WHAT YOU SHOULD DO> Using the entries below, output each line exactly from the first through the one that contains "x=335 y=223".

»»

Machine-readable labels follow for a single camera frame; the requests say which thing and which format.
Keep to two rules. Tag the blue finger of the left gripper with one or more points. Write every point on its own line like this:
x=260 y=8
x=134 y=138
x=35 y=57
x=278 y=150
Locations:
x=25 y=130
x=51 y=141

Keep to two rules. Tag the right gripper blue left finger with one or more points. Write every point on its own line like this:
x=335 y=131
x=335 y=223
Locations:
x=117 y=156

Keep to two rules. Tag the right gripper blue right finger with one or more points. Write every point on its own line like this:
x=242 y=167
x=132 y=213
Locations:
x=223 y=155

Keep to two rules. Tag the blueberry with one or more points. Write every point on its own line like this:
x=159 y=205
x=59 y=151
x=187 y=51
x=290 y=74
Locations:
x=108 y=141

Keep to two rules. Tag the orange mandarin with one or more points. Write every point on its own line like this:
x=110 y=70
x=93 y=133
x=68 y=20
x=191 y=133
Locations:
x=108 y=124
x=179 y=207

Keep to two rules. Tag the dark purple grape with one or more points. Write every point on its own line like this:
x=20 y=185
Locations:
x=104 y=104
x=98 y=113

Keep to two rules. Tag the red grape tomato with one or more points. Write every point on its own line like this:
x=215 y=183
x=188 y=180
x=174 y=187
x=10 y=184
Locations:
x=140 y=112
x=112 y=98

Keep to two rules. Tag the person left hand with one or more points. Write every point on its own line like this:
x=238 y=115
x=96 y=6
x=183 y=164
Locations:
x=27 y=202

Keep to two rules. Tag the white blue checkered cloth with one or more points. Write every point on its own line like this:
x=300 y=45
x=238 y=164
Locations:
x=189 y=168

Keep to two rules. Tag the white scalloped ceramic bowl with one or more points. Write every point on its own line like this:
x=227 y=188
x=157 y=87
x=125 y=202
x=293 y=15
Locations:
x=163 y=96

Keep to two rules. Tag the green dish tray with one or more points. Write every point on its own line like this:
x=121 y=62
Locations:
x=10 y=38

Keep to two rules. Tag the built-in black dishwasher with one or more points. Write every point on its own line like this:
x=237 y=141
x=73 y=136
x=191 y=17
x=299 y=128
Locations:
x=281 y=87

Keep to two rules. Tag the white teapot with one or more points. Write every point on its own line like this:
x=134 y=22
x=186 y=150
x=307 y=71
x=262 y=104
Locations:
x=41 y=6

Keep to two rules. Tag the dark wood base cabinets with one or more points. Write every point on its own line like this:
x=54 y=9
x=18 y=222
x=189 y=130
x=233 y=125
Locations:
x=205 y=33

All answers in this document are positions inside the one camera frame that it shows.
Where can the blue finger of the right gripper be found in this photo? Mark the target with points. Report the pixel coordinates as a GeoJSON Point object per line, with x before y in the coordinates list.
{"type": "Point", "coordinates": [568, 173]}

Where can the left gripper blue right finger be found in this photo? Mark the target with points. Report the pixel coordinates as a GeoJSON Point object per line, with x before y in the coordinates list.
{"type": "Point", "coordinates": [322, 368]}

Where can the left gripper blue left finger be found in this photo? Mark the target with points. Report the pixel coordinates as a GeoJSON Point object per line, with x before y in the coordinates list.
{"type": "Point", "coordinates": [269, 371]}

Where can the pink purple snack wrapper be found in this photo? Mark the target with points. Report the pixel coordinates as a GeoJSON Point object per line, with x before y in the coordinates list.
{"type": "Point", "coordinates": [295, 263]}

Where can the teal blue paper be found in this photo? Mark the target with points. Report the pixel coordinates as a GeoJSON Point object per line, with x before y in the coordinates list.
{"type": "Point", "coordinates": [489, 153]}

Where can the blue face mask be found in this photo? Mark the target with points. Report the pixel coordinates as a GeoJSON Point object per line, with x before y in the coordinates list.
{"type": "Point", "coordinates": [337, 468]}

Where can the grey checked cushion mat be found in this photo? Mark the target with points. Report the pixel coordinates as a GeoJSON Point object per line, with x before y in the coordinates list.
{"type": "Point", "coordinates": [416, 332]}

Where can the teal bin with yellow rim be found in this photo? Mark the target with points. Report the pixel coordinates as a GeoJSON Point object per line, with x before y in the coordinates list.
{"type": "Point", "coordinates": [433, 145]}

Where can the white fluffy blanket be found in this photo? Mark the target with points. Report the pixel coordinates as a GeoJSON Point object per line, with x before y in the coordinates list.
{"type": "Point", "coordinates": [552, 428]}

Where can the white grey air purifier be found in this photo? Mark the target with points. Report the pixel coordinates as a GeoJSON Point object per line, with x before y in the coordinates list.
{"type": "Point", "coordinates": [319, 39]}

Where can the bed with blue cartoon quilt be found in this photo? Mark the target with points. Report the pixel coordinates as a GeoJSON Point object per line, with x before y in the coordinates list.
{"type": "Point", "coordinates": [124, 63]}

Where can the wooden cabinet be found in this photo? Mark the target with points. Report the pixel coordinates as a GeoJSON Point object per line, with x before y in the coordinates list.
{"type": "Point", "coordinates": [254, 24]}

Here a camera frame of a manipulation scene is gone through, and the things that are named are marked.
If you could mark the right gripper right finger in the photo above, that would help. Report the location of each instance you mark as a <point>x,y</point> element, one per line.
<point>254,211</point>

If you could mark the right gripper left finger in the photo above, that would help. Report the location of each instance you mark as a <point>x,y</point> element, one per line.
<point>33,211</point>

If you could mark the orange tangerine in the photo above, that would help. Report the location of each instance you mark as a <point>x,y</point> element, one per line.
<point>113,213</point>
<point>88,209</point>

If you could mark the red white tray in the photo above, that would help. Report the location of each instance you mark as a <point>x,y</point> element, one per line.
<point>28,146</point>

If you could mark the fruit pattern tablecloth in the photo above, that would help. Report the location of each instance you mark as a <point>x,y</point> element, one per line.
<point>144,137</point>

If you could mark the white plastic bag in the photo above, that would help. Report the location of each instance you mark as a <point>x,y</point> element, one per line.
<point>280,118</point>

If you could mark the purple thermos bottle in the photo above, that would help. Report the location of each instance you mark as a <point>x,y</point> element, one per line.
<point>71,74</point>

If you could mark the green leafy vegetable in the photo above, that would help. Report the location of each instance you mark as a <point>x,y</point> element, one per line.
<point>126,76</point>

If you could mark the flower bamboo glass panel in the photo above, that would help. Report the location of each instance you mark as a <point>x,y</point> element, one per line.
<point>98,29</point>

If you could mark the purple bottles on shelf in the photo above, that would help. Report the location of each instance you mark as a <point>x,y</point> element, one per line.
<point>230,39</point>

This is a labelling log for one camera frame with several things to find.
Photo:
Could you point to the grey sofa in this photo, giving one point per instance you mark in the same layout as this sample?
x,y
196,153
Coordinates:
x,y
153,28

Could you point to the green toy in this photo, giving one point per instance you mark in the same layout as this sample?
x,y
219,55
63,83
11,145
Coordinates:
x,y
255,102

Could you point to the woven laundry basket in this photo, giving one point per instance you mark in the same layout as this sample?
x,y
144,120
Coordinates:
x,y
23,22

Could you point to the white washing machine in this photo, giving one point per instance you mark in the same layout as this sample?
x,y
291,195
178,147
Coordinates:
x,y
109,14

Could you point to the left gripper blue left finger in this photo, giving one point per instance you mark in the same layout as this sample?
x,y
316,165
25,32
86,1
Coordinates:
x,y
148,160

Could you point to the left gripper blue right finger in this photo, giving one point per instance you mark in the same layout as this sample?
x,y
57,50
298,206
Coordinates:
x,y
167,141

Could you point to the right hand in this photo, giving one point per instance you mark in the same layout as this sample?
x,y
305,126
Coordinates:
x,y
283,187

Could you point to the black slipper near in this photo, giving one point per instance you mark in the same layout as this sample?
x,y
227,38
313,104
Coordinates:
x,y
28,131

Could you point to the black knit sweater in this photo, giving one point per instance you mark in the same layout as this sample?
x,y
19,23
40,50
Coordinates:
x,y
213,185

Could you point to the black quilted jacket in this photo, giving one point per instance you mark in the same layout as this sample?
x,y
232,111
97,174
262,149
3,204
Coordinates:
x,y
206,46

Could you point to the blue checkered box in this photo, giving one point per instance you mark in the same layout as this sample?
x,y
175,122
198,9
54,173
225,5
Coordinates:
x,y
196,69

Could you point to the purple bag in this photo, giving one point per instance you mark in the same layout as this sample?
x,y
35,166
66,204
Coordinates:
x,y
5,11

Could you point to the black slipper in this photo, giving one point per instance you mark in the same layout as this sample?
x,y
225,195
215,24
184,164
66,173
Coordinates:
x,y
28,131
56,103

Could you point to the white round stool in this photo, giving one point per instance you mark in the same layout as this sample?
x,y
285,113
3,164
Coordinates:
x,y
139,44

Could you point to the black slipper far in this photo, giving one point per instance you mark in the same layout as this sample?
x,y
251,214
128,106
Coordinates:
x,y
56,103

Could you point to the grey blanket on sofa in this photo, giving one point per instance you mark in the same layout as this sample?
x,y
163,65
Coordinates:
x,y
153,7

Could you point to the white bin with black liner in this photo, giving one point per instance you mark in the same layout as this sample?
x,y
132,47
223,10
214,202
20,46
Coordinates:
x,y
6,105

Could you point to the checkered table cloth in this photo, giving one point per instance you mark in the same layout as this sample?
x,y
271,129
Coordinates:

««

SOLUTION FOR THIS PROBLEM>
Machine-readable labels follow for a single camera frame; the requests say which thing and which format.
Keep to two rules. Tag the blue finger of the left gripper with one or more points. Write every point on its own line like this:
x=260 y=8
x=134 y=138
x=35 y=57
x=278 y=150
Locations:
x=25 y=130
x=51 y=141

Keep to two rules. Tag the right gripper blue left finger with one or more points. Write every point on its own line like this:
x=335 y=131
x=335 y=223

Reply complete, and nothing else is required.